OpenAI is careful to frame these as curated illustrations, not a systematic sample. That framing matters more than the individual wins.
The interface is a conversation, and using it is a skill
The document's most repeated claim is not about raw capability but about how a scientist and the model interact. OpenAI describes productive work as a loop: pose a question, push back, break the problem into steps, validate independently, iterate until a direction survives or is discarded.
Productive work often looks like dialogue—researcher and model iterating until a promising direction emerges or the idea is discarded.Montana Labs
This is a statement about the front end of the work.
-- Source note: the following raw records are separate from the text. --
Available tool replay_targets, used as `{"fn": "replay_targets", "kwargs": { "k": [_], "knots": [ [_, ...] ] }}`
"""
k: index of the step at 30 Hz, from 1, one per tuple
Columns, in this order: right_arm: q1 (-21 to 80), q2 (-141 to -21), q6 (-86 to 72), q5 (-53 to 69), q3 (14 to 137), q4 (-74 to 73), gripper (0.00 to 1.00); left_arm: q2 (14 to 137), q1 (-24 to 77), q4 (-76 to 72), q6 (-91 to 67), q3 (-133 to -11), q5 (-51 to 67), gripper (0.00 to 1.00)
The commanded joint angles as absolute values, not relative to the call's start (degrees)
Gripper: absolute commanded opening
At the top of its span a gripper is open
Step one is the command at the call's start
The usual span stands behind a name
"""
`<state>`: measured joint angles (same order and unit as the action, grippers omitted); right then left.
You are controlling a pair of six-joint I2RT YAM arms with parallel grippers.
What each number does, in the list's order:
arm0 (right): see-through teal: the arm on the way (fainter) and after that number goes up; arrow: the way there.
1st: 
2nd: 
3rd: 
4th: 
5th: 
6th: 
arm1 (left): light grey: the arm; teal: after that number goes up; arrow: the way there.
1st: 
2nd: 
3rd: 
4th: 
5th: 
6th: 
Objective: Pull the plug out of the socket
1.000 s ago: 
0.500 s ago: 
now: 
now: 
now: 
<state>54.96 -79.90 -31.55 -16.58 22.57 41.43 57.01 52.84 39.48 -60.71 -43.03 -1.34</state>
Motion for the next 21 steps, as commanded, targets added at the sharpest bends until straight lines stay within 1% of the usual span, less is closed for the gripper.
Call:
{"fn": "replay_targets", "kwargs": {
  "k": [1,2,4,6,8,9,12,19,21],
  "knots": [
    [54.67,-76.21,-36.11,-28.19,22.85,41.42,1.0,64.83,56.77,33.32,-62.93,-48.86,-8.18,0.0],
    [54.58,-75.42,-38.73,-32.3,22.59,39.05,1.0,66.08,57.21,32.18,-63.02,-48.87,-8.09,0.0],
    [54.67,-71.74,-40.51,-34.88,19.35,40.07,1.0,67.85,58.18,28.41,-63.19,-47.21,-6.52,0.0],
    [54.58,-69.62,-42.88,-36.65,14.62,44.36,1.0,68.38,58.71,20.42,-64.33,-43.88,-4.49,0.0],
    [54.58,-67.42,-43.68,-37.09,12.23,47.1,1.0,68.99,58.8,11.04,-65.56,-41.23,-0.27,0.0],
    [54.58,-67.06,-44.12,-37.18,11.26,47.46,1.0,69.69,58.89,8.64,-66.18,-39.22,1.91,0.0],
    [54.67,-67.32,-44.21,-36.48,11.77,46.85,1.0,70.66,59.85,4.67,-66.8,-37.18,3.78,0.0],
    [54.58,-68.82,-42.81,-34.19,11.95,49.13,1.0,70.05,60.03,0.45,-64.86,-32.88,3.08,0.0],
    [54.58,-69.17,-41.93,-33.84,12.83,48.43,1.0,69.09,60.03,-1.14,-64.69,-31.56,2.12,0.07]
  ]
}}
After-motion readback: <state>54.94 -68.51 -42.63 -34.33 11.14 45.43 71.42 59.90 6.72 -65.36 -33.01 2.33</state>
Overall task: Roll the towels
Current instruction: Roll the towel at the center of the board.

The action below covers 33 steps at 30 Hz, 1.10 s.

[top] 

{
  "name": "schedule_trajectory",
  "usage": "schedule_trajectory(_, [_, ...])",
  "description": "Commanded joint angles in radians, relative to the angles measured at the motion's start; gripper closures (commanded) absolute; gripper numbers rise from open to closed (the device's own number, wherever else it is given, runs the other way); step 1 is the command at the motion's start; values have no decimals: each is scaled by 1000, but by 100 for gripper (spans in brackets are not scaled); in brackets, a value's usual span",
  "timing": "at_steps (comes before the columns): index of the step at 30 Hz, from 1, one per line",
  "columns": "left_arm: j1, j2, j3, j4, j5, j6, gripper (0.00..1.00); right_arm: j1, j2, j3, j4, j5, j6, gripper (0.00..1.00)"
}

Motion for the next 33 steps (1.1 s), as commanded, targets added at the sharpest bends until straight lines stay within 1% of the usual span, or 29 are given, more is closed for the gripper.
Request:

GPT-5 does not run the project. Scientists set the agenda, choose methods, critique, and validate. The model contributes breadth, speed, and parallel exploration. The value shows up in the exchange itself, and OpenAI explicitly calls using GPT-5 well 'a skill'—knowing when to challenge an answer and what to check by hand.
That reframes the deliverable. The product here is not an oracle that returns finished answers; it is a working surface where an expert steers, and the quality of the steering determines the quality of the output.
Failure modes that the interface has to absorb
OpenAI lists specific ways GPT-5 fails: it can hallucinate citations, mechanisms, or proofs that look plausible; it is sensitive to scaffolding and warm-up problems; it misses domain-specific subtleties; and it will follow unproductive reasoning if not corrected.
Each of these is a reason the human stays in the loop rather than behind a fully automated pipeline. A hallucinated proof that reads well is exactly the case where a validation step in the dialogue is load-bearing. Sensitivity to scaffolding means the framing a researcher provides is part of the result, not a neutral preamble.
The paper notes GPT-5 is strongest in mathematics and theoretical computer science, where structure is explicit and feedback loops are fast. That aligns with the failure modes: domains with quick, checkable feedback let the human catch bad turns early. Empirical sciences still route through the wet lab to confirm a proposed mechanism.
The implication: build the validation loop, not the autonomy fantasy
For teams applying these models, the honest read of this paper is that the near-term leverage is in the interaction design, not in removing the expert. GPT-5 shortened parts of the workflow—proof outlines in minutes instead of days, mechanism identification from a chart—but only under oversight that catches plausible-looking errors.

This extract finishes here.